In the wake of Nouriel Roubini's latest 6,000-word jeremiad on the subject of the fate of the stock market, Joe Wiesenthal writes:
Here's the real question: What on earth are Roubini's qualifications to make stock forecasts?
The dude's an international economist.
I understand your desire to defend him against the mob, but can you justify him [giving] buy/sell advice as he did in his latest piece? Or giving quotes like, "equities will decline by 20%"
It's hogwash.
Well, yes, stock forecasts are hogwash: nobody knows where stocks are going. But that's precisely why it's silly to single out Roubini for criticism on that front.
People make stock forecasts every day, normally because they have some kind of financial interest in doing so. (Roubini certainly does: he's a highly-paid pundit, and there are many people who want to know where he thinks stocks are headed.)
The forecast part of any stock forecast is worthless: if you reduce a piece of research to its buy/hold/sell recommendation, you're basically stripping it of all its added value. Insofar as stock forecasts are interesting or useful, it's because of everything else they contain: the reasoning behind the forecast.

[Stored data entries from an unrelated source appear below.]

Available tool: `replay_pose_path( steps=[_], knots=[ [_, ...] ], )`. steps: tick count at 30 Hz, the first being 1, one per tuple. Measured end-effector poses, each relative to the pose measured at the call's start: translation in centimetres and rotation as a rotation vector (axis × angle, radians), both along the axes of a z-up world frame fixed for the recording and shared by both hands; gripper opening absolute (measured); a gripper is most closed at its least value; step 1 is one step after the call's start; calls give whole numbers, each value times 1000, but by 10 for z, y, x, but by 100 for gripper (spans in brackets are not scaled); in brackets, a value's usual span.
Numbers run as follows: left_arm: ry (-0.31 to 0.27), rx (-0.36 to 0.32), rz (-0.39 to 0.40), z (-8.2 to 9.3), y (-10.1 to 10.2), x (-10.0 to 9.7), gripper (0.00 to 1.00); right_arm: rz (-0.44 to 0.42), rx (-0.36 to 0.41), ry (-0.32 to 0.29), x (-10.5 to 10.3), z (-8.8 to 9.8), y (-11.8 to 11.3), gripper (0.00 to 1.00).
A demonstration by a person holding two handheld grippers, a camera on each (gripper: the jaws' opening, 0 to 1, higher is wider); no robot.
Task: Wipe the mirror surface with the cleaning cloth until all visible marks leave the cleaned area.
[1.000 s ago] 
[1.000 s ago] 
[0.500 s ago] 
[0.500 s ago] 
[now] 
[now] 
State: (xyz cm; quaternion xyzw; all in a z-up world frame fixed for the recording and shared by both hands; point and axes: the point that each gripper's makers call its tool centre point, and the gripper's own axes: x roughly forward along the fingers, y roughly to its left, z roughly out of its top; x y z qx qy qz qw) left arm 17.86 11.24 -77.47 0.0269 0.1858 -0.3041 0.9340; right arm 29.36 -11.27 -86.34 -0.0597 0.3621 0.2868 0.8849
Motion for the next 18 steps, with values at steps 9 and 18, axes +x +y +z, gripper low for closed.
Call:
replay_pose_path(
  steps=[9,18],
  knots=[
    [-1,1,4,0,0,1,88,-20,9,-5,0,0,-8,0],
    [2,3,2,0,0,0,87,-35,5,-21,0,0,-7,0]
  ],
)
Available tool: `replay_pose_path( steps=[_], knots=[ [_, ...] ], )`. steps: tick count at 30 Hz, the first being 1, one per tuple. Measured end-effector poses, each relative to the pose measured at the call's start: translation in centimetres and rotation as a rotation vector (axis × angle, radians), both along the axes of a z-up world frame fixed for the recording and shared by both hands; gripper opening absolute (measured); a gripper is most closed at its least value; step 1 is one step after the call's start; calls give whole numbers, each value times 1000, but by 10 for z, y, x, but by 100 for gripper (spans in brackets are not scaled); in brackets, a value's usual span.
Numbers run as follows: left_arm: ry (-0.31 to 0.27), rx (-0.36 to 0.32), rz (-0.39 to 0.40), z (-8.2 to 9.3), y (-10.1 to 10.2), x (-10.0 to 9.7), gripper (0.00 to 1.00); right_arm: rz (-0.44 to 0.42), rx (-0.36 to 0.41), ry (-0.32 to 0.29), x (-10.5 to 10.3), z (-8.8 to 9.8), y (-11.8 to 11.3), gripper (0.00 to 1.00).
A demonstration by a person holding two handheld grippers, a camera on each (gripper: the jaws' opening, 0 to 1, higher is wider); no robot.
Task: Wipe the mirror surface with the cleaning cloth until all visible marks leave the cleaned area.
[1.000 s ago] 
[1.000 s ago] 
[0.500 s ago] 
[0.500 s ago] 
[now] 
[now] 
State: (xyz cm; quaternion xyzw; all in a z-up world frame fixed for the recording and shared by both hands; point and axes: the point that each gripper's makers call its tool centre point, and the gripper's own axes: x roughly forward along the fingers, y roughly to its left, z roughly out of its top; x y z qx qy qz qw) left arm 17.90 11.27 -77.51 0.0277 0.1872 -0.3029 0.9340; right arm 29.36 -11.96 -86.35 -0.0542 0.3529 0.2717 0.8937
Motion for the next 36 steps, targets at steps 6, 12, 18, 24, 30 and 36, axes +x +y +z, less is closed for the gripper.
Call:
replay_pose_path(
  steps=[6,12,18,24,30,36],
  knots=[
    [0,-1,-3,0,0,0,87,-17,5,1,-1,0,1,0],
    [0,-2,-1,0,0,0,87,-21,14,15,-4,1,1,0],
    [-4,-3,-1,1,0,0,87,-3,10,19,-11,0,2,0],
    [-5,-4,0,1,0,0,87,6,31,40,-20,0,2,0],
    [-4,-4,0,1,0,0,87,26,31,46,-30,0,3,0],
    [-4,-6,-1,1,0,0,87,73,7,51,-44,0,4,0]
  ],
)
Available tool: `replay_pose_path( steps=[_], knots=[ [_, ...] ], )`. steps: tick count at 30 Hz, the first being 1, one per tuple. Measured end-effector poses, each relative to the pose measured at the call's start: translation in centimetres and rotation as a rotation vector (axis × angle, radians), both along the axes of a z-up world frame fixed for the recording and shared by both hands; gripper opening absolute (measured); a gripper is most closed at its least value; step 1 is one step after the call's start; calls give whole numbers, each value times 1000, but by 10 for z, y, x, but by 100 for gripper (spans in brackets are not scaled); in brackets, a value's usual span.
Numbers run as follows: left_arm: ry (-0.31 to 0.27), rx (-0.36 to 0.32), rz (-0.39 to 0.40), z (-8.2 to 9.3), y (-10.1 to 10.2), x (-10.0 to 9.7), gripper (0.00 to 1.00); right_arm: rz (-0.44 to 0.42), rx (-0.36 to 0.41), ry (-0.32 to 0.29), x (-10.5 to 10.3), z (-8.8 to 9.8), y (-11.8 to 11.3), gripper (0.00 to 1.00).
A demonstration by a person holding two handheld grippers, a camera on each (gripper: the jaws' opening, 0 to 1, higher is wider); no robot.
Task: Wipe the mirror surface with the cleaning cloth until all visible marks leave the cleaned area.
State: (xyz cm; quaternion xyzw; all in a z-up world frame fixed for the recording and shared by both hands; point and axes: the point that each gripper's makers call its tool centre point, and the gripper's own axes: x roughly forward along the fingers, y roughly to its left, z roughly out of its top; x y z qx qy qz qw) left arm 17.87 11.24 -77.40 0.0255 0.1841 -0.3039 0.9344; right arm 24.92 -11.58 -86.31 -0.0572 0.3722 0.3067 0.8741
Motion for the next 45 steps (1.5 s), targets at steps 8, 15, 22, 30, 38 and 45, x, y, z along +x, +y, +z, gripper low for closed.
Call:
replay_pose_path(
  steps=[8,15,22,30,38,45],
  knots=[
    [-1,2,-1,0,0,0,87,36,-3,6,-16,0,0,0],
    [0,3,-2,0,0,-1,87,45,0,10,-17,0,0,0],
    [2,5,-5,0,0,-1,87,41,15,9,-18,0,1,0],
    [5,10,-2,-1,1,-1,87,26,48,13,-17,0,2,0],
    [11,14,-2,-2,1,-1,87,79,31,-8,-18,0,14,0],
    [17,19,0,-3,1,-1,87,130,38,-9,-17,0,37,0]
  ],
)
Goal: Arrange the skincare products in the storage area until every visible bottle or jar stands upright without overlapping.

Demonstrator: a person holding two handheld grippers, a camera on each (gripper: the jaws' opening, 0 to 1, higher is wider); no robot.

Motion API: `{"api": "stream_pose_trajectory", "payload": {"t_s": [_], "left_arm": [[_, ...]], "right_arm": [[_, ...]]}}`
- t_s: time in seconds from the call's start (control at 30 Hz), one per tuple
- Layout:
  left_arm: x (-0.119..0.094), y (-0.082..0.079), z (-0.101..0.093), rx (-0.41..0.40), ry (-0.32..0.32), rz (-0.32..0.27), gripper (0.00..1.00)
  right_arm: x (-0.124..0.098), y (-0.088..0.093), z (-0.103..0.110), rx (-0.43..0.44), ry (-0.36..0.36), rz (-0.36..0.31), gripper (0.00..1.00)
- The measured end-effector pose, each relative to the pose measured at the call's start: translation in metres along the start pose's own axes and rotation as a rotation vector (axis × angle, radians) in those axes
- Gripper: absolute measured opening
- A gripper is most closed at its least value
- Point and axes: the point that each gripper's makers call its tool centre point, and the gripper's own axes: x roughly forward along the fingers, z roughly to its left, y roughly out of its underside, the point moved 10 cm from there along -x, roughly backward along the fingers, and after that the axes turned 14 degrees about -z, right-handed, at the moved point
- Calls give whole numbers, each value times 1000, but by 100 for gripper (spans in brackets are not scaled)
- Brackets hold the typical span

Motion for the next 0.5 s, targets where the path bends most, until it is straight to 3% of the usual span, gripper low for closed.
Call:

And whatever you think about Nouriel, his pieces contain a very great deal of reasoning.
What's more, Roubini's forecasts do have the added benefit of having been right of late. He's clearly on a roll here, and he's going to continue to be right, until he's wrong; what's more, there's no real reason to believe that his streak has come to an end. So if you believe that any stock-market forecasts have value, you might well be interested in Nouriel's. If you don't believe that any stock-market forecasts have value, then there's really no point in picking on his in particular. But anybody -- or nobody -- is qualified to make stock forecasts. There's no elite stock-forecasting club into which only a select few have been inducted.